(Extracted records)

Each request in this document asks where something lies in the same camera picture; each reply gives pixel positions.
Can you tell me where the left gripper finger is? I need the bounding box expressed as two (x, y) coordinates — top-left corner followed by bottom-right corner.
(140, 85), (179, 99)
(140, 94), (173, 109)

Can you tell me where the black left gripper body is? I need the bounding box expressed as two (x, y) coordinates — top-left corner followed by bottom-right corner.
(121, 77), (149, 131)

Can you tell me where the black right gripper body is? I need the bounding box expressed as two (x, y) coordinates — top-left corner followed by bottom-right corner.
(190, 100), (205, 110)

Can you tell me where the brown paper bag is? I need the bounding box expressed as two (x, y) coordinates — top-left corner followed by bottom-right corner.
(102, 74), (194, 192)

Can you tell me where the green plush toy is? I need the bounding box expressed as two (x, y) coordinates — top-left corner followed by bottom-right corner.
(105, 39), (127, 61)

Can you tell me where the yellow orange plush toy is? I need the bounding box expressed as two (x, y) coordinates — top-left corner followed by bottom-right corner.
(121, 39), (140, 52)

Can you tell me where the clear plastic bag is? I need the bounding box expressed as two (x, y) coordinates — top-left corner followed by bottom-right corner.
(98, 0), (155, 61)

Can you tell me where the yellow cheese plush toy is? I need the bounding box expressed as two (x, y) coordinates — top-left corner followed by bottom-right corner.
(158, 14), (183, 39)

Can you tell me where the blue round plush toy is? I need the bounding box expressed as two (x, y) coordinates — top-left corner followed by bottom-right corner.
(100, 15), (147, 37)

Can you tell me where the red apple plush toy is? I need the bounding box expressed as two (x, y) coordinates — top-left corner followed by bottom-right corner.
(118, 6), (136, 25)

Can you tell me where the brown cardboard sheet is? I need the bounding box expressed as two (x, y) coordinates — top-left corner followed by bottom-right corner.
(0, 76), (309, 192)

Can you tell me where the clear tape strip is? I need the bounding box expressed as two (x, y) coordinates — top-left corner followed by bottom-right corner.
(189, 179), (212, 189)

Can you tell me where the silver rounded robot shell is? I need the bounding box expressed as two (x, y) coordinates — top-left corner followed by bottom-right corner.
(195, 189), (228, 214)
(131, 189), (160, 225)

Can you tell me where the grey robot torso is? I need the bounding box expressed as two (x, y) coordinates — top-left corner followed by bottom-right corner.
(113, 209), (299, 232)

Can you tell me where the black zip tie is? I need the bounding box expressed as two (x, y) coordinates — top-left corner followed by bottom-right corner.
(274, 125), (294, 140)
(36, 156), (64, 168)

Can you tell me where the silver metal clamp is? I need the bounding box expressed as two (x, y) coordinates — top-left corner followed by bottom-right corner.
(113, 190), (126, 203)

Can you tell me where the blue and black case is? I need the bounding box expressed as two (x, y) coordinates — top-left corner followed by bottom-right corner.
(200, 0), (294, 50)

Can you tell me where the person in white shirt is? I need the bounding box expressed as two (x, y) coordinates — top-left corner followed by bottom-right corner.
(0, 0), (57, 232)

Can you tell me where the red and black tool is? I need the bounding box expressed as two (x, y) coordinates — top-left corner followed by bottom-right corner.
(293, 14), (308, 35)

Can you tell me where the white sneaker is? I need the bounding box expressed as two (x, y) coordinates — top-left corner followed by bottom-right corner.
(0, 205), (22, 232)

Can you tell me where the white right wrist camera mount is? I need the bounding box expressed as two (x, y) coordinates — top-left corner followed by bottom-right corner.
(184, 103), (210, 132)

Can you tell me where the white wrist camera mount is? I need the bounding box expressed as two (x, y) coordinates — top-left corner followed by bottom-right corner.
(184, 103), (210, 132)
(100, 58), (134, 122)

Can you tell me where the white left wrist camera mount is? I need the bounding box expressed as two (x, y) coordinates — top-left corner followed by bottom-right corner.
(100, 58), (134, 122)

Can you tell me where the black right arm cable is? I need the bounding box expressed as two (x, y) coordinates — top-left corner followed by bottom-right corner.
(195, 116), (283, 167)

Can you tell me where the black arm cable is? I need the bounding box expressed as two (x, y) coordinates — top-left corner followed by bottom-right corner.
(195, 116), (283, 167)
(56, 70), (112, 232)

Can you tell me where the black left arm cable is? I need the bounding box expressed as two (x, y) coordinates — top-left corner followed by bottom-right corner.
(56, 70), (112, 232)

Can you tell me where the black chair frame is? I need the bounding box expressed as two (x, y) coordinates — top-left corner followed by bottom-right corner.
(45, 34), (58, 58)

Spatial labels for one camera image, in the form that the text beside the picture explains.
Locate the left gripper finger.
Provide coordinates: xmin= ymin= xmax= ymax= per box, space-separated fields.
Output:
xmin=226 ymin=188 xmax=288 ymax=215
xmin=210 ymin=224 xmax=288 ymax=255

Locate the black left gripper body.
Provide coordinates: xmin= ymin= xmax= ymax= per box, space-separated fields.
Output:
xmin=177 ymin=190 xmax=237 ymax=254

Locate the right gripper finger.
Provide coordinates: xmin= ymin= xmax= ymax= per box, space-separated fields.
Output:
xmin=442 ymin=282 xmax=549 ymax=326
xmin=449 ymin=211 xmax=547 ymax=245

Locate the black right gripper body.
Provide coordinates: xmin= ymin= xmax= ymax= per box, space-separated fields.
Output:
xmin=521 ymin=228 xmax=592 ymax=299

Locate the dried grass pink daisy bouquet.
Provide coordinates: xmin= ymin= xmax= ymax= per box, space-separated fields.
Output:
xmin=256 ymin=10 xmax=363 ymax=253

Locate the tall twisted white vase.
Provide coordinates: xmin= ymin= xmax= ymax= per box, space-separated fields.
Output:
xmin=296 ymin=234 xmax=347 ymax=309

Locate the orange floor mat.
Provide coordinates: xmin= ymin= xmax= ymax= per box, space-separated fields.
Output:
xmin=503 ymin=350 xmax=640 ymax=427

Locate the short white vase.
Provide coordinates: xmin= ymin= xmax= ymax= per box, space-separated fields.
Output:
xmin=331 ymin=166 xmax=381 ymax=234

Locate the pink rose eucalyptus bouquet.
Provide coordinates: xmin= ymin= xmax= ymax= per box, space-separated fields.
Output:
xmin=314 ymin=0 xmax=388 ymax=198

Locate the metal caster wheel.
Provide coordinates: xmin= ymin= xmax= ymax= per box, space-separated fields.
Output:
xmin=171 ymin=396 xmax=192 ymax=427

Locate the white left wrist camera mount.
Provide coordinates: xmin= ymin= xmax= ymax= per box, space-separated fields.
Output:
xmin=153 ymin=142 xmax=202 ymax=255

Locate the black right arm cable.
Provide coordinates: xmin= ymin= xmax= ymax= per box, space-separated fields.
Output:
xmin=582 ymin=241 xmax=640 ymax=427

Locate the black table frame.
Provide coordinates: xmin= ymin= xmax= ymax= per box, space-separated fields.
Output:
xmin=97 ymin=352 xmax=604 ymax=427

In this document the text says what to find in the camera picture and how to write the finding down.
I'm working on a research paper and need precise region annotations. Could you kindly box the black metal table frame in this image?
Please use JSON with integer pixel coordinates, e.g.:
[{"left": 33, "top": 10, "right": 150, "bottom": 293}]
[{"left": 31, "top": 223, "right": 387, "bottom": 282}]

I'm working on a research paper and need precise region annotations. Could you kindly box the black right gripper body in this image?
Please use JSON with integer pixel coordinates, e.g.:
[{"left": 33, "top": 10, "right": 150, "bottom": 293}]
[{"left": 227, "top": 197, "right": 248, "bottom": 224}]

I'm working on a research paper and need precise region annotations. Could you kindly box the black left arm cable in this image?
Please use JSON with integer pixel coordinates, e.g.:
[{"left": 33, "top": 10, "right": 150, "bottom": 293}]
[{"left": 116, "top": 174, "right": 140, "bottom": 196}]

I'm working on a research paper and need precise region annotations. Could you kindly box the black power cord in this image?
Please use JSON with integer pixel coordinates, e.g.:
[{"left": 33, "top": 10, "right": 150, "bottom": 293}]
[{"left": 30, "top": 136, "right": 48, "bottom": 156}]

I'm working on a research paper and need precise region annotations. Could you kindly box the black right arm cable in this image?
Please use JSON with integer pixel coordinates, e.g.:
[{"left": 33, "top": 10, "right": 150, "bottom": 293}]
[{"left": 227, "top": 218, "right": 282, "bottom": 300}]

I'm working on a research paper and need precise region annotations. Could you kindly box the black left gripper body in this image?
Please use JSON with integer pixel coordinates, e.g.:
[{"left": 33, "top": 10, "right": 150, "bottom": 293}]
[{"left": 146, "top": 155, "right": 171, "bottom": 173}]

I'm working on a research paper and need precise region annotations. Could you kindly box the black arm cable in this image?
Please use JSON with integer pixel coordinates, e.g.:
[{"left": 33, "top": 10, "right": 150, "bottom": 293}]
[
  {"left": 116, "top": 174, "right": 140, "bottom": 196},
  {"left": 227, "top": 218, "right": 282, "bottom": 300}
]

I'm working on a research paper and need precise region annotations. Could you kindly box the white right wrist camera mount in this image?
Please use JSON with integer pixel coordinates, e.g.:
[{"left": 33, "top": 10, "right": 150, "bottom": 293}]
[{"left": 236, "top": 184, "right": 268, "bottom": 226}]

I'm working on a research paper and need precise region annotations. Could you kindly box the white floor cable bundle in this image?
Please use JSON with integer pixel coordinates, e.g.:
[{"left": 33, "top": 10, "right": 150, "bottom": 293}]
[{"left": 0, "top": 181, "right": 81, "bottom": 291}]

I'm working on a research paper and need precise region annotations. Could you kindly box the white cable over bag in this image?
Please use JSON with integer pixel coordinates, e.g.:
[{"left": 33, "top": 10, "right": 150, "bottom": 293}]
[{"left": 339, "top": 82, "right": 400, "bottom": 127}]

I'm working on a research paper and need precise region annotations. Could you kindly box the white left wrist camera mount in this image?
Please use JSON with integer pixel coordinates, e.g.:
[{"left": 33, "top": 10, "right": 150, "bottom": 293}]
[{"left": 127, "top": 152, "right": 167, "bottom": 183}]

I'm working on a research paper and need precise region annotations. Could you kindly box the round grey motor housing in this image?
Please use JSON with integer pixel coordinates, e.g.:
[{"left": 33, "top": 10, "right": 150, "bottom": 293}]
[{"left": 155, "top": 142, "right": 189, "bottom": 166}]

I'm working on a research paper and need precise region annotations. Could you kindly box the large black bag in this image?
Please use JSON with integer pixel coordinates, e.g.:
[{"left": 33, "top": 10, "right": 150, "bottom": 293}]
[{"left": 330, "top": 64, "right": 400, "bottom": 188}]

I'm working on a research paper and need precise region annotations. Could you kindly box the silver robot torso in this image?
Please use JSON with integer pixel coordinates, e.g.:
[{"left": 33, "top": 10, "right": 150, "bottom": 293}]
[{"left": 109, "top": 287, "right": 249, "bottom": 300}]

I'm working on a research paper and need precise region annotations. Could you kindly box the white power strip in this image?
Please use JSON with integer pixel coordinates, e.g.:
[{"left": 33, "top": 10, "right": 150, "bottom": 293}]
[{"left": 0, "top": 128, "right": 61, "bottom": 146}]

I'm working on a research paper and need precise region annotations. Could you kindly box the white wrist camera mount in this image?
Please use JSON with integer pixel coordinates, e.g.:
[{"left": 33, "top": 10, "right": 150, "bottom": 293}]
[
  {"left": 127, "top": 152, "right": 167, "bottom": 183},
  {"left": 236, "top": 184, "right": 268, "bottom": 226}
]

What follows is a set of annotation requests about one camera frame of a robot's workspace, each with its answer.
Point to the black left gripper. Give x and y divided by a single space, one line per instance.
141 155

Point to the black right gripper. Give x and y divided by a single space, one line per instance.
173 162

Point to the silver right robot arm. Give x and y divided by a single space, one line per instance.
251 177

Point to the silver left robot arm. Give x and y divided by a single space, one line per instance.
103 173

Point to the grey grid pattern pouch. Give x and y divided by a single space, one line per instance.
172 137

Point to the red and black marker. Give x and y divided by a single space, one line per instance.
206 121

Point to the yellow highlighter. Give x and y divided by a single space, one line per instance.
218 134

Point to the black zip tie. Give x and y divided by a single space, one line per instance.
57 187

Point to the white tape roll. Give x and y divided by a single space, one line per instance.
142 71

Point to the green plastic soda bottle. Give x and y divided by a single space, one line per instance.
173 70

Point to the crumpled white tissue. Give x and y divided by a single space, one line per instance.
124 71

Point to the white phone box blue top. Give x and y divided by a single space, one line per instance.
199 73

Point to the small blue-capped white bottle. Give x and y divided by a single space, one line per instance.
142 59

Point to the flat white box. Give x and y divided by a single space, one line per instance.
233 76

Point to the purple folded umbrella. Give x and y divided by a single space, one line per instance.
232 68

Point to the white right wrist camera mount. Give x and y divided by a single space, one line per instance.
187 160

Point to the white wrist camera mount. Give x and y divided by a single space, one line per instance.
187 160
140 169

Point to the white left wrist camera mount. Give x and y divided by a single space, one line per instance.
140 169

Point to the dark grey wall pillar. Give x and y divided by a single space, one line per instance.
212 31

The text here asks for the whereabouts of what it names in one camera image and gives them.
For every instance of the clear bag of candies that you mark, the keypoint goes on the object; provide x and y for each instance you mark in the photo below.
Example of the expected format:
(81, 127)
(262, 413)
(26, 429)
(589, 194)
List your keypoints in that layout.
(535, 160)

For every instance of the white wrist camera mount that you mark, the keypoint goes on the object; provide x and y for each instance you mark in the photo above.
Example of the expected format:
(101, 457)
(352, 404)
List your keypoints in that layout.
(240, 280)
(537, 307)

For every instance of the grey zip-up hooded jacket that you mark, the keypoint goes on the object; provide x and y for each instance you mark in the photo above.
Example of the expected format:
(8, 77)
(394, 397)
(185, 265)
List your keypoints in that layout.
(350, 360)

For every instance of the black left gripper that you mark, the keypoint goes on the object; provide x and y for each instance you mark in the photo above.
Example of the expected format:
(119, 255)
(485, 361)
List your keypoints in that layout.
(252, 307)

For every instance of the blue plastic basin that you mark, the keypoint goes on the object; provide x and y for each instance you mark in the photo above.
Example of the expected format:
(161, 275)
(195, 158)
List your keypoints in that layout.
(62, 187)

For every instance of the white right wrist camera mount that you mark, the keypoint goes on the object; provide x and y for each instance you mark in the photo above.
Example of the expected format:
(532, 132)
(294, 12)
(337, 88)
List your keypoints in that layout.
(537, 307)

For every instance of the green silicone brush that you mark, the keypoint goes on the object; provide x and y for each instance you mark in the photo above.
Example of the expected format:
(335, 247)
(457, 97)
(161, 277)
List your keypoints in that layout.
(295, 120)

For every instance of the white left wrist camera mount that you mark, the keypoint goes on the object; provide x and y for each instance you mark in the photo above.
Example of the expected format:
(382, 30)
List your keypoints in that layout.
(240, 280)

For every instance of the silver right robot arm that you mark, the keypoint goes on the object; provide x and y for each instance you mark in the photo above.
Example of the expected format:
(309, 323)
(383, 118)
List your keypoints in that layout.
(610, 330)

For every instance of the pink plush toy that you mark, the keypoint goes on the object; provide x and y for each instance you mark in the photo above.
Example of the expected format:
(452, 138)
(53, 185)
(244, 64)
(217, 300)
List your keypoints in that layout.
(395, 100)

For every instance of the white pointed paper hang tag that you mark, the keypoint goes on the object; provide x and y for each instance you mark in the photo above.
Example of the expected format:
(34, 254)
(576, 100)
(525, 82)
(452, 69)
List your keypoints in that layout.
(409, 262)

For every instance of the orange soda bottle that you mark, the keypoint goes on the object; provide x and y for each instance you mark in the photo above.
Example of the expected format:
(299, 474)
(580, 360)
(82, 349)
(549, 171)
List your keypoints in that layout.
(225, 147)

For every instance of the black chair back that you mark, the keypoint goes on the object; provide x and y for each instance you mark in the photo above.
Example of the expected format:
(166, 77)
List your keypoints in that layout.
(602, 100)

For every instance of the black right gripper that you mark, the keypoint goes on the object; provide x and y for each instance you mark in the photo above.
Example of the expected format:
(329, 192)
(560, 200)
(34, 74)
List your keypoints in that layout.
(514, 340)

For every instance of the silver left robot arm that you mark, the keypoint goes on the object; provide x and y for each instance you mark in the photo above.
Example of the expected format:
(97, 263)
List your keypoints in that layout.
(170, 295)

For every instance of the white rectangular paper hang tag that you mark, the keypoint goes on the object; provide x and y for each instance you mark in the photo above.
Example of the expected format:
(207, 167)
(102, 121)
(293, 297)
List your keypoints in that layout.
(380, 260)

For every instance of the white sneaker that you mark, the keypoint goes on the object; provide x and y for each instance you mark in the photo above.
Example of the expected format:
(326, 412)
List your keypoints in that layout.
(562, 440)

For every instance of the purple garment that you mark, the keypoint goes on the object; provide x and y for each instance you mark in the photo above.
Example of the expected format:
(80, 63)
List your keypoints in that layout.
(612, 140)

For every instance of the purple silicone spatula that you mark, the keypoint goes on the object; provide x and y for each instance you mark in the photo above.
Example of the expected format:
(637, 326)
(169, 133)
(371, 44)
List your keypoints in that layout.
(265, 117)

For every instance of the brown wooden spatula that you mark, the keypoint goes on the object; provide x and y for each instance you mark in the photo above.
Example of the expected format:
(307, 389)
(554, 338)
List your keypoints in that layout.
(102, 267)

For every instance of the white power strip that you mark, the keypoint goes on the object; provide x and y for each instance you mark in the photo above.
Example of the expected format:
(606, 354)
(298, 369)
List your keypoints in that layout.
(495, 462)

_Task goal_
For the entries above, say how many lines contain the word "hang", giving the number alone.

_Exercise response_
2